The unveiling of the draft cybersecurity bill sheds light on proposed cybersecurity compliance standards and the broad, sweeping powers of Singapore’s Cyber Security Agency.
Hot on the heels of the recent worldwide ransomware attacks, Singapore’s Ministry of Communications and Information (MCI) and the Cyber Security Agency (CSA) have released a draft cybersecurity bill for public consultation, which will run from 10 July to 3 August 2017.
The draft bill provides insights as to the Singapore government’s approach in dealing with the surge in cybersecurity attacks and foreshadows what measures industry players must take to beef up their cybersecurity.
This LawFlash provides a brief overview of the key features of the draft bill, which applies to computer systems owned by both public and private entities.
Appointment of a Commissioner of Cybersecurity
The chief executive of the CSA will be appointed as the Commissioner of Cybersecurity and, as Commissioner, will be in charge of overseeing the cybersecurity of Singapore’s computer systems. This is broadly defined to include information technology (IT) systems and operational technology systems such as industrial control systems, programmable logic controllers, supervisory control and data acquisition systems, and distributed control systems (e.g., computer systems that control operations at plants).
The Commissioner of Cybersecurity will have the power to investigate cybersecurity threats and incidents and to establish compliance standards for cybersecurity practitioners and cybersecurity services in Singapore, including certification or accreditation schemes. The Commissioner also will have the power to designate certain computer systems as critical information infrastructure (CII).
Critical Information Infrastructure
CII refers to computer systems which are necessary for the continuous delivery of essential services that relate to Singapore’s national security, defence, foreign relations, economy, public health, public safety, or public order.

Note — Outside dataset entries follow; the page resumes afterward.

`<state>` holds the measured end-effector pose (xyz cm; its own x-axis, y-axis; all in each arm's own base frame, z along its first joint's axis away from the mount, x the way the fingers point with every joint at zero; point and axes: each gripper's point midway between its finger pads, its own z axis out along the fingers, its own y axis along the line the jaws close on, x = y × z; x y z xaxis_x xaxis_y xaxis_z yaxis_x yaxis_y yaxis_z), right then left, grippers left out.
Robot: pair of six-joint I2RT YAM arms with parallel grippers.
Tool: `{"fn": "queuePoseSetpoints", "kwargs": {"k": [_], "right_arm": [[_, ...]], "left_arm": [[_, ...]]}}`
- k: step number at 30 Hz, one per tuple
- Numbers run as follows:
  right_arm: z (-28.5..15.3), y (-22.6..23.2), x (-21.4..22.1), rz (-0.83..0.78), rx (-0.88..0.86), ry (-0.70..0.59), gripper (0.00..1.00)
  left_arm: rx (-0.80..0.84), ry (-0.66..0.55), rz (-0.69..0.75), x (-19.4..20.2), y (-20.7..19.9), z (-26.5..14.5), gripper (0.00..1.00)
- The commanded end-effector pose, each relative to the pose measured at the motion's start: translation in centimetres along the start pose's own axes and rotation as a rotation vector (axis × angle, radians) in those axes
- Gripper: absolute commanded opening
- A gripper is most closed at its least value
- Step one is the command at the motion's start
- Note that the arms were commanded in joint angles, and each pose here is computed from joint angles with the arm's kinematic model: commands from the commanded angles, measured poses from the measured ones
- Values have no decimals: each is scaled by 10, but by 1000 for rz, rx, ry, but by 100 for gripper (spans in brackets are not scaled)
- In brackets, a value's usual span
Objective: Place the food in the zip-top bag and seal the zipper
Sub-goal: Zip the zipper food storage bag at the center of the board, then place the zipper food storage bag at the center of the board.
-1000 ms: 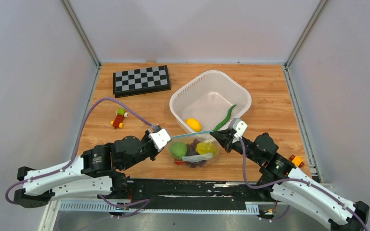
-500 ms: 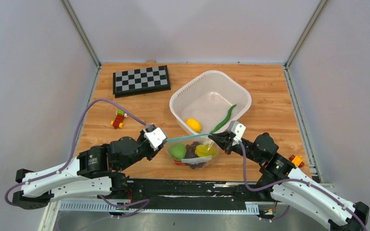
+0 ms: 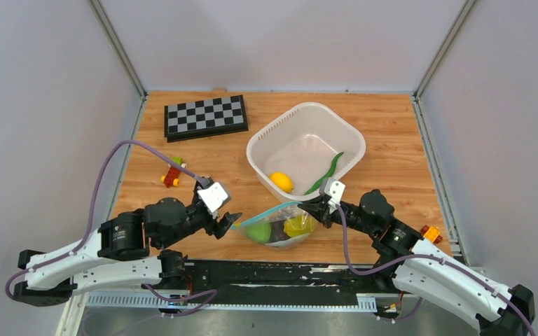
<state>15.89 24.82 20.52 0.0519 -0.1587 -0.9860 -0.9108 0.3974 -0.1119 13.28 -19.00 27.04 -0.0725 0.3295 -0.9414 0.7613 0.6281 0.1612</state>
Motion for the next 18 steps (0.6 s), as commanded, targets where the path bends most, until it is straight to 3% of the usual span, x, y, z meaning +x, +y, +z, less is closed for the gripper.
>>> {"fn": "queuePoseSetpoints", "kwargs": {"k": [1, 5, 9, 12, 16, 18], "right_arm": [[-4, -16, -29, -5, 84, -64, 0], [-6, -17, -29, -5, 94, -72, 0], [-6, -17, -29, -2, 94, -66, 0], [-5, -18, -29, -1, 94, -64, 0], [-5, -18, -28, -1, 94, -60, 0], [-5, -18, -28, -1, 97, -60, 0]], "left_arm": [[162, -6, -17, -12, -26, -7, 78], [304, 24, 12, -10, -52, -8, 79], [354, 138, 47, 11, -64, -2, 75], [357, 205, 67, 23, -68, 6, 62], [273, 204, 67, 15, -54, 8, 40], [258, 168, 66, 4, -49, 6, 37]]}}
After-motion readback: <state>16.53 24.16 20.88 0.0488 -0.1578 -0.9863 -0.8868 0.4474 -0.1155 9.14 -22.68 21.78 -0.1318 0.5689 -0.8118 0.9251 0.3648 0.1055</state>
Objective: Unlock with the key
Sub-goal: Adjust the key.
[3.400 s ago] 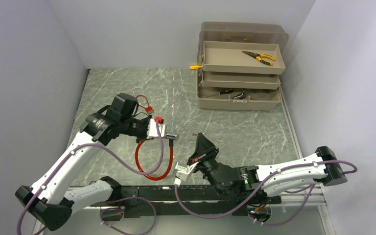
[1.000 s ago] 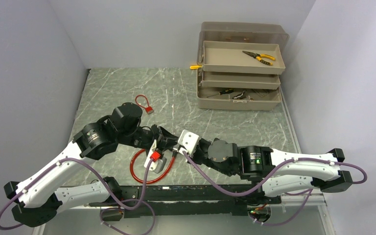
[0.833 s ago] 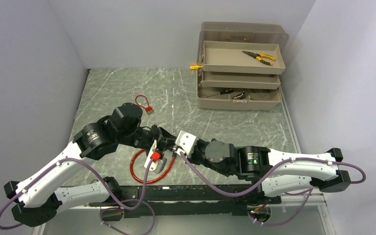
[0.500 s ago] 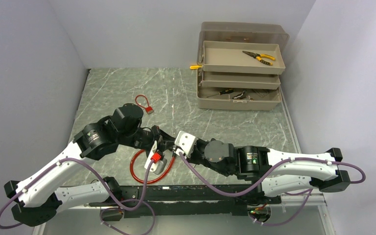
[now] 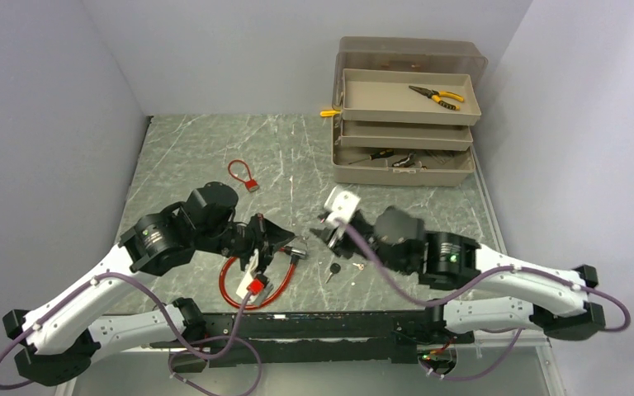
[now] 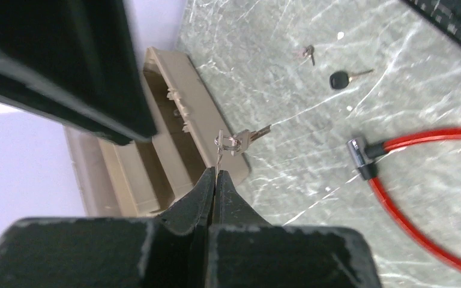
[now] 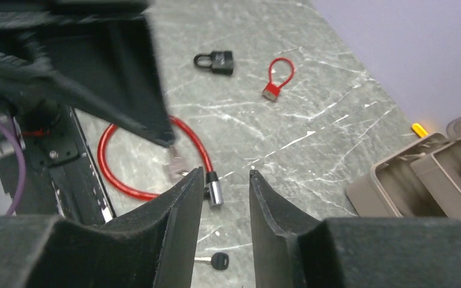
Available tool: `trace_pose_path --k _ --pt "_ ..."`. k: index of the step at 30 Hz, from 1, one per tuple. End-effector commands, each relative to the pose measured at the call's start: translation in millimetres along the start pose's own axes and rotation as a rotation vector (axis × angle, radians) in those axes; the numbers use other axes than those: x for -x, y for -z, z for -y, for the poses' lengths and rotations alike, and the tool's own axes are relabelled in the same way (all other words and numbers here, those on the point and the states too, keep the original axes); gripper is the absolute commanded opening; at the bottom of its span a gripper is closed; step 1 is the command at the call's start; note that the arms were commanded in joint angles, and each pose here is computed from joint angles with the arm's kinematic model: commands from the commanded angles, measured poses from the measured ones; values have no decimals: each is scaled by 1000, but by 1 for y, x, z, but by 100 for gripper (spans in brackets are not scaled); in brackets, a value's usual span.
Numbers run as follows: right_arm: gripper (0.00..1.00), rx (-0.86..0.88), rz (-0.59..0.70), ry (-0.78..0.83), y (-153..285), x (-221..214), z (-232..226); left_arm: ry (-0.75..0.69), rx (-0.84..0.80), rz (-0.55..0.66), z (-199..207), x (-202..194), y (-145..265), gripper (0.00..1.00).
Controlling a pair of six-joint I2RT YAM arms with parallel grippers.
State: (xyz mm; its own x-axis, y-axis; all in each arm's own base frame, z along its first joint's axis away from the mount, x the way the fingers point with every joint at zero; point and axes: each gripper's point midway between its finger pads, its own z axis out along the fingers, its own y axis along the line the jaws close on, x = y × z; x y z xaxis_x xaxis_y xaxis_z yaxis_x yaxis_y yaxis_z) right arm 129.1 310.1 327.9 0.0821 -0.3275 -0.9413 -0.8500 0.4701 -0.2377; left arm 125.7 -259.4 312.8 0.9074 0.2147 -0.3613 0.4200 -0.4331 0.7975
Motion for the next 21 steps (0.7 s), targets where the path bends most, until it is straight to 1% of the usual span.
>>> trace_pose_path --k 1,4,6,7,10,12,14,16,19,21 --pt "38 90 188 -189 26 50 18 -237 36 -29 -2 1 10 0" --pt "43 144 185 -253 25 47 21 -387 71 -36 -2 4 13 0" --pt "45 220 189 -303 24 47 21 -517 80 -45 1 5 15 0" --pt "49 255 188 -347 23 47 23 -576 72 -46 6 5 13 0" --pt "56 413 178 -440 23 45 23 -817 106 -55 8 11 11 0" --pt "60 532 184 -489 24 46 23 -936 161 -61 7 17 13 0" --pt "62 625 176 -550 22 42 26 -1005 189 -56 9 21 11 0" --pt "62 710 174 -572 25 40 22 -1045 208 -55 10 23 10 0" --pt "63 756 148 -590 22 32 16 -1066 222 -62 11 23 9 0" --pt "65 766 156 -586 20 29 16 -1071 226 -58 10 24 9 0"
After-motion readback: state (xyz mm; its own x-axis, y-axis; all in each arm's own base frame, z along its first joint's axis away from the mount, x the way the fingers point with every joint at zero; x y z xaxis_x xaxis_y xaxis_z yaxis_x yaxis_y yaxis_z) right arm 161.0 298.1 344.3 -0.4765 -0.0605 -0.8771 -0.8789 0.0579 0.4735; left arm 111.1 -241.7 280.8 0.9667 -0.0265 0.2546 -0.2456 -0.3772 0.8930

Before designating a computer system as a CII, the Commissioner of Cybersecurity is entitled to request technical or other information on the functioning of the subject computer system. The owner of the computer system must comply with such a request unless prohibited by other laws from doing so. After reviewing the information, the Commissioner will inform the owner in private whether the computer system will be considered a CII (note: the identity of CIIs is covered by the Official Secrets Act and cannot be divulged to the public). A computer system’s CII status will last for a five-year term unless withdrawn by the Commissioner. The CII owner may appeal against such a designation (within 30 days of designation) to the Minister of MCI, whose decision on the matter shall be final.
Once a computer is designated as a CII, the owner is required to perform the following duties:
- Provide the Commissioner with information on the technical architecture of the computer system
- Comply with the codes of practice and directions set by the Commissioner
- Report any cybersecurity threats or incidents associated or interconnected with the computer system
- Conduct regular audits to ensure that the computer system complies with the codes of practice and directions
- Conduct regular risk assessments
- Participate in cybersecurity exercises
An example of such a cybersecurity exercise is the recent exercise conducted by the CSA on 18 July 2017. The exercise participants included the Land Transport Authority, national water agency Public Utilities Board, Monetary Authority of Singapore, and Singapore Airlines, among others. The exercise simulated different types of cyberattacks targeting essential services—such as ransomware attacks, distributed denial of service (DDoS) attacks, and malware infections.
If the CII owner fails to comply with these duties without providing a reasonable excuse, the owner may face a financial penalty and/or its officers may face imprisonment.
The Commissioner of Cybersecurity also has the power to investigate and undertake emergency cybersecurity remedial measures in situations where there is a real risk of significant harm being caused to a CII, essential services, or valuable information.
Such remedial measures include compelling an owner of a CII computer system to do the following:
- Install software updates to address cybersecurity vulnerabilities
- Temporarily disconnect affected computers from the overall computer system
- Redirect malicious data traffic to designated computer servers
- Preserve the state of the computer system
Industry Standards among Cybersecurity Providers/Practitioners
The Commissioner also will have the power to introduce accreditation schemes and award licenses to cybersecurity providers/practitioners. The licensable cybersecurity services are broadly divided into two categories—investigative and non-investigative. Investigative cybersecurity services include penetration testing services (commonly known as “white hat” hacking), while non-investigative cybersecurity services refers to providers who sell, design, or monitor cybersecurity solutions.
Unlicensed practitioners who provide these services may face a financial penalty and/or imprisonment. Unlicensed practitioners also will not be able to bring any proceedings to recover fees for providing such services.
This draft cybersecurity bill comes at an important juncture when urgent measures are necessary to address significant and coordinated cyberattacks against important computer infrastructure. Owners of computer systems which are intertwined and interconnected with Singapore’s key infrastructure should take heed of the duties and obligations proposed under the draft bill to ensure that their IT and compliance departments are in a position to meet the new regulations.
Cybersecurity practitioners also should keenly monitor developments to ensure compliance with codes of practice and licensing requirements which may be set by the CSA as well as to ensure that there are no disruptions to business services.